Explaining why the NDP backed the Conservatives on an unsuccessful motion in early November to pull the carbon tax off all home heating — after the Liberal government paused the carbon tax on home-heating oil, which is prominently used in Atlantic Canada — Singh said that a price on pollution “makes sense” but should be done in a way that is fair.
“We voted against the unfairness that the Liberals brought in.”
Meanwhile, the federal NDP leader praised B.C.’s $500-million rental protection fund, which will help non-profit housing providers buy buildings t0 preserve them as affordable rentals, and said he’s hoping to bring in a version at the federal level. “As a country, we’re losing more affordable homes than [what is] being built, so we need to keep what we have.”

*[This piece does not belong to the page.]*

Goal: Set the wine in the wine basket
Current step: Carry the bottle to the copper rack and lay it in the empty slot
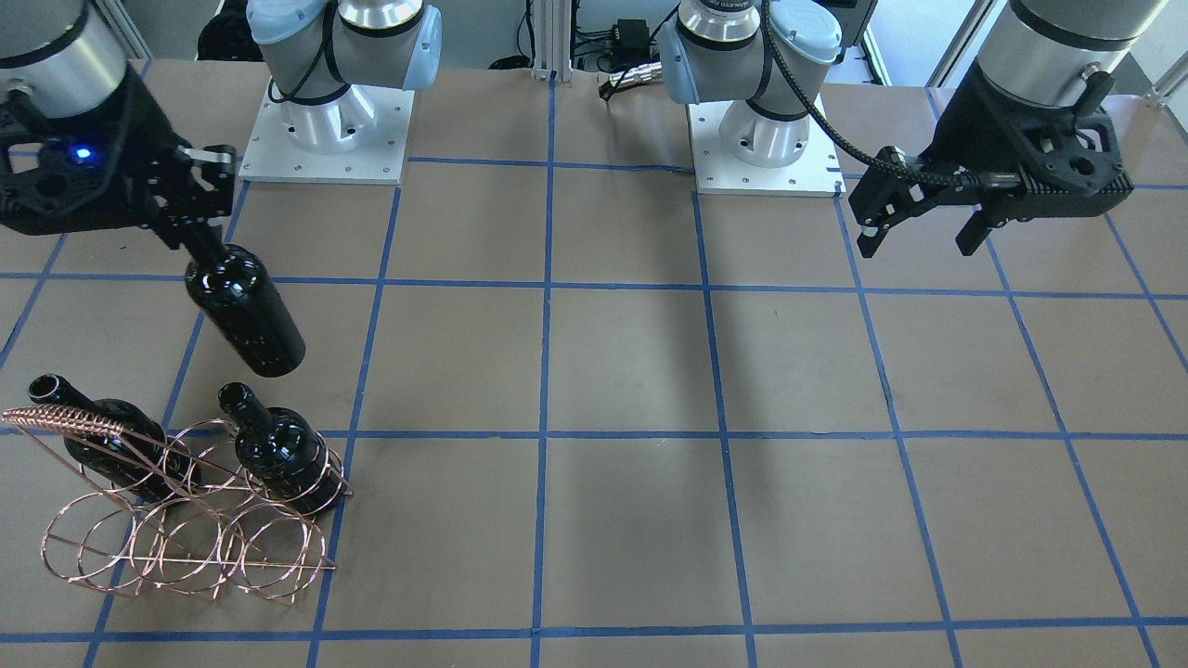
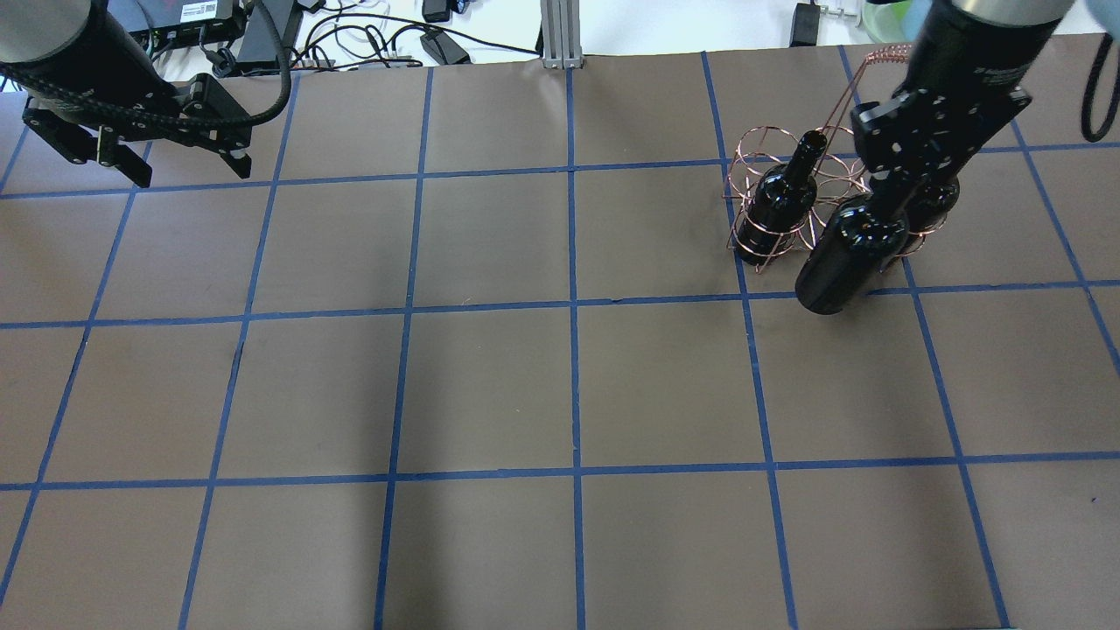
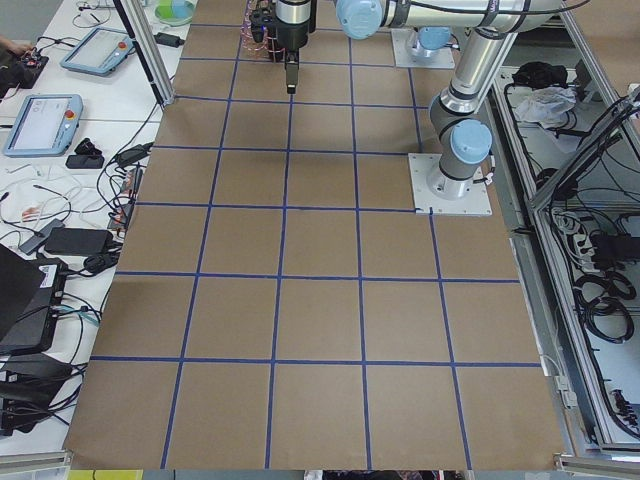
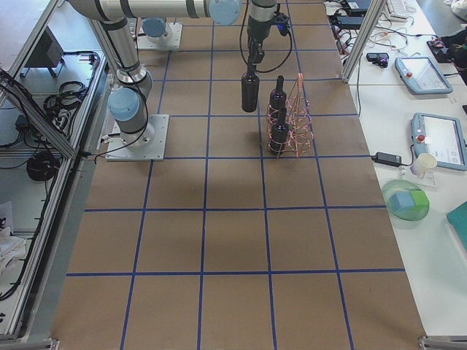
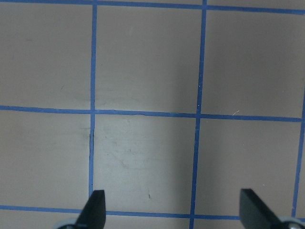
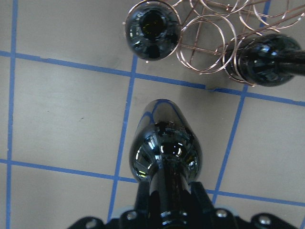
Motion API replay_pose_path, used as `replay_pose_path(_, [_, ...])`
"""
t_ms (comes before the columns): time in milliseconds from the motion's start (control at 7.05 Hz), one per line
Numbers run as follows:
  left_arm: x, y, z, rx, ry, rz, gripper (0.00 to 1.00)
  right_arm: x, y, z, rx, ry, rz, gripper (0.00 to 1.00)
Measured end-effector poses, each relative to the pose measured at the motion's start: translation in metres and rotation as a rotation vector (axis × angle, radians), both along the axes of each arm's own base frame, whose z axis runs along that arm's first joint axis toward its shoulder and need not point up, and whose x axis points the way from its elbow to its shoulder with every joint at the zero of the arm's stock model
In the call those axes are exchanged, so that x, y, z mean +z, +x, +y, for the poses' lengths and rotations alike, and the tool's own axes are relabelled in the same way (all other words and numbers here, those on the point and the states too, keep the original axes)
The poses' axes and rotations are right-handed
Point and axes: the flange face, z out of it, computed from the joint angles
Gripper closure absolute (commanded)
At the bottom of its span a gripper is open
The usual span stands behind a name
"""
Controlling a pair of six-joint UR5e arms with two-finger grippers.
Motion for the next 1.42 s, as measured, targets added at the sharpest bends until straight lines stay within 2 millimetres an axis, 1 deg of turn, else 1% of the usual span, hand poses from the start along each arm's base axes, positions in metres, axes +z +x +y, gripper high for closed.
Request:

Tuesdays’s fall economic statement from the federal government is expected to include a fund for affordable housing, according to a senior government official source who spoke to The Canadian Press.
Singh called vacancy control, which ties rent controls to a unit rather than the tenant, a “great idea,” but added that there are other mechanisms to increase housing affordability.
He pointed to the federal government’s recent announcement that it would be developing six surplus federal properties into 2,800 new homes in Calgary, Edmonton, Ottawa and St. John’s, N.L. as an example.
“We should be using all that federal land with strict guarantees to ensure that it is affordable, deeply affordable,” he said.
By contrast, Poilievre, in a visit to View Royal last week, told the Times Colonist that he hopes to sell off thousands of federal buildings and get government “out of the way” of housing if elected prime minister.
The Conservative leader has promised many more visits to the Island — where the NDP hold six out of seven federal seats — before the scheduled 2025 election.
Singh wasn’t worried, however.
“He can do whatever he wants,” he said. “We have lots of strong MPs already here.”